Why PRP Is About Much More Than Platelet Count

  • Writer: Gwen Adey
    Gwen Adey
  • May 14
  • 4 min read

Updated: 5 days ago

New scientific editorial highlights the complexity behind regenerative medicine


One of the biggest misconceptions about PRP (Platelet-Rich Plasma) treatment is the idea that success simply comes down to achieving the highest platelet count possible.



In fact, the authors repeatedly highlight that PRP outcomes may depend on a wide range of interacting biological factors - not just the number of platelets inside the tube.


As someone who works extensively with PRP in hair loss treatment, I believe this is an important discussion for both clinicians and patients.


PRP Is Often Oversimplified

PRP is sometimes described online as:

  • taking blood

  • spinning it in a centrifuge

  • injecting it back into the scalp

Technically, that is true.

But biologically, that description may miss much of what actually influences the final clinical outcome.

The editorial discusses how PRP may be influenced by:

  • platelet quality

  • plasma composition

  • inflammatory proteins

  • antioxidant systems

  • fibrin scaffold formation

  • release kinetics

  • patient age

  • chronic inflammation

  • diet

  • metabolic health

  • tissue condition

  • the recipient’s regenerative capacity

In other words, PRP appears to behave more like a biological system than a simple pharmaceutical product.

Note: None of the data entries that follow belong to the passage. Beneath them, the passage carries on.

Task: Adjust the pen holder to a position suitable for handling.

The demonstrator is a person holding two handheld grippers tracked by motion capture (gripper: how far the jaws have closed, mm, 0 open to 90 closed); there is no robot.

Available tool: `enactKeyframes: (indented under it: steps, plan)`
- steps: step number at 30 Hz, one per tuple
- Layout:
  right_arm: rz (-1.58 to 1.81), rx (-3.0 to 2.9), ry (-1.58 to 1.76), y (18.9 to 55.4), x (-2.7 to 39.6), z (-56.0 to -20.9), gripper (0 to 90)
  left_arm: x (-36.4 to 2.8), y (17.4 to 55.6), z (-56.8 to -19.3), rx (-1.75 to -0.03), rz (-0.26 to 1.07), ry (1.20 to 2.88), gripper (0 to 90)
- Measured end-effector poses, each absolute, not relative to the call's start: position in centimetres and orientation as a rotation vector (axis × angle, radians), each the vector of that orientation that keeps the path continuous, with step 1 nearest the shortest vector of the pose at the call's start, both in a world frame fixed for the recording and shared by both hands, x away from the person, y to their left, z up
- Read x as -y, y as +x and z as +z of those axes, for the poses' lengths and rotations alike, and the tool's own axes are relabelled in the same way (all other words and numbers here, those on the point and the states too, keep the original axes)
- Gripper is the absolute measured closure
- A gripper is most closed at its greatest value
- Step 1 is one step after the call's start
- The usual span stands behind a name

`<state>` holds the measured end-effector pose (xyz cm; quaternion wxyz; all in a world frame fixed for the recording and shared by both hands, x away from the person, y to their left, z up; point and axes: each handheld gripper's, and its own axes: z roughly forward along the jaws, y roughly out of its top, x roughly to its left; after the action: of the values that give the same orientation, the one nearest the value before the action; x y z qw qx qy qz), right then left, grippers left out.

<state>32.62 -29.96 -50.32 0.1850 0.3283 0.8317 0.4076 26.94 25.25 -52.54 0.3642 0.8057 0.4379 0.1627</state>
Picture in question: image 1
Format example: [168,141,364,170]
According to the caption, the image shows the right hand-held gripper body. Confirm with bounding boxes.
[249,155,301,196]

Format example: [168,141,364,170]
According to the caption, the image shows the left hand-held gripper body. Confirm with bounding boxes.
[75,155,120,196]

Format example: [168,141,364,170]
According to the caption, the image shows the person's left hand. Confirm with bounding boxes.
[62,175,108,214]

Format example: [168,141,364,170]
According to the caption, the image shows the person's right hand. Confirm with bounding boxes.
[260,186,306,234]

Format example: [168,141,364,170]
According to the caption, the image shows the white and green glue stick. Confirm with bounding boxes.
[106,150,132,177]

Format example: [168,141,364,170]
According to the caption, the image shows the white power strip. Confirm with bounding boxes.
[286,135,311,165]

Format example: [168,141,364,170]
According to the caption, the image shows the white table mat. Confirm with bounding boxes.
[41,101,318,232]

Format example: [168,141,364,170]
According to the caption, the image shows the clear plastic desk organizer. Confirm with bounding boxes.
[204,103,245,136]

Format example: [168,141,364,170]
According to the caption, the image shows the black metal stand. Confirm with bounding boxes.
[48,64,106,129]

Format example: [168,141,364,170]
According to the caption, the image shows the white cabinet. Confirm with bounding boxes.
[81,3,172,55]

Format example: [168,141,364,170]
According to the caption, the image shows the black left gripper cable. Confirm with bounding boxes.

Why Platelet Count Alone May Be Too Simplistic

The paper specifically challenges the common belief that PRP efficacy is determined mainly by platelet concentration.

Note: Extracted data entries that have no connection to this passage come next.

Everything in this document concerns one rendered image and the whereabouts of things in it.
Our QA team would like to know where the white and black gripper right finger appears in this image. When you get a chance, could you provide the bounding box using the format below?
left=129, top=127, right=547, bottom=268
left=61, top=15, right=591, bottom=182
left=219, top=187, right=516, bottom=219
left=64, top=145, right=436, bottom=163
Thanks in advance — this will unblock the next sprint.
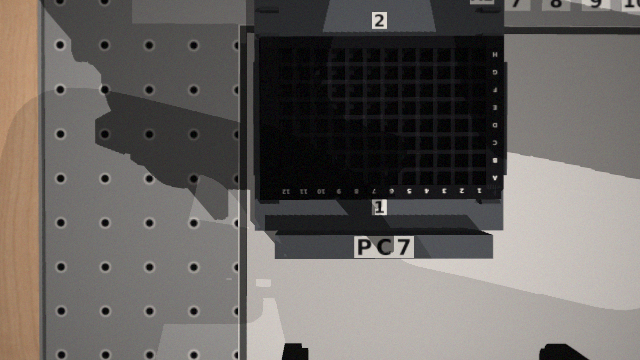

I often explain this to patients using an analogy:

Reducing PRP purely to platelet count is a bit like judging a ballet purely by the number of jumps.

The choreography, timing, coordination, balance, structure and performers all influence the final performance.

The same may be true in regenerative medicine.


A PRP preparation with an extremely high platelet count is not automatically superior simply because the number is bigger.

As with many biological systems, it may eventually prove that there is a therapeutic “Goldilocks zone” — not too little, not too much, but an optimal balance.


New Clinical Research Further Challenges the “More Platelets = Better PRP” Assumption


Interestingly, a newly published 2026 clinical study comparing two different PRP preparation methods in androgenetic alopecia reached a similar conclusion.



The researchers compared:

buffy coat PRP with apheresis-derived PRP


The apheresis PRP achieved:

* higher platelet concentrations

* higher platelet yield

* greater purity

* lower white blood cell contamination


However, despite these laboratory advantages, clinical outcomes were not significantly superior.


In fact, platelet concentration itself was not associated with improved treatment response.


Instead, the study found that:

* repeated treatment sessions appeared more important

* PRP biology may be more complex than platelet numbers alone

* factors beyond platelet concentration likely influence clinical outcomes


The authors concluded that platelet count alone may not be the central determinant of PRP efficacy.


This aligns with a growing view within regenerative medicine that PRP behaves less like a simple drug and more like a dynamic biological system interacting with an individual patient’s tissue environment.


PRP Is Probably Better Understood as a Biological System

The 2026 editorial repeatedly points toward the idea that PRP does not act in isolation.

Rather, PRP appears to interact dynamically with:

  • the patient’s inflammatory environment

  • tissue condition

  • healing capacity

  • metabolic health

  • oxidative stress

  • the composition of the PRP itself

This may help explain why PRP outcomes can vary considerably between individuals, even when apparently similar techniques are used.

It also challenges the simplistic idea that PRP success can be reduced to platelet concentration alone.


The Patient Matters Too

One of the most important messages in this editorial is that PRP does not function independently from the patient receiving it.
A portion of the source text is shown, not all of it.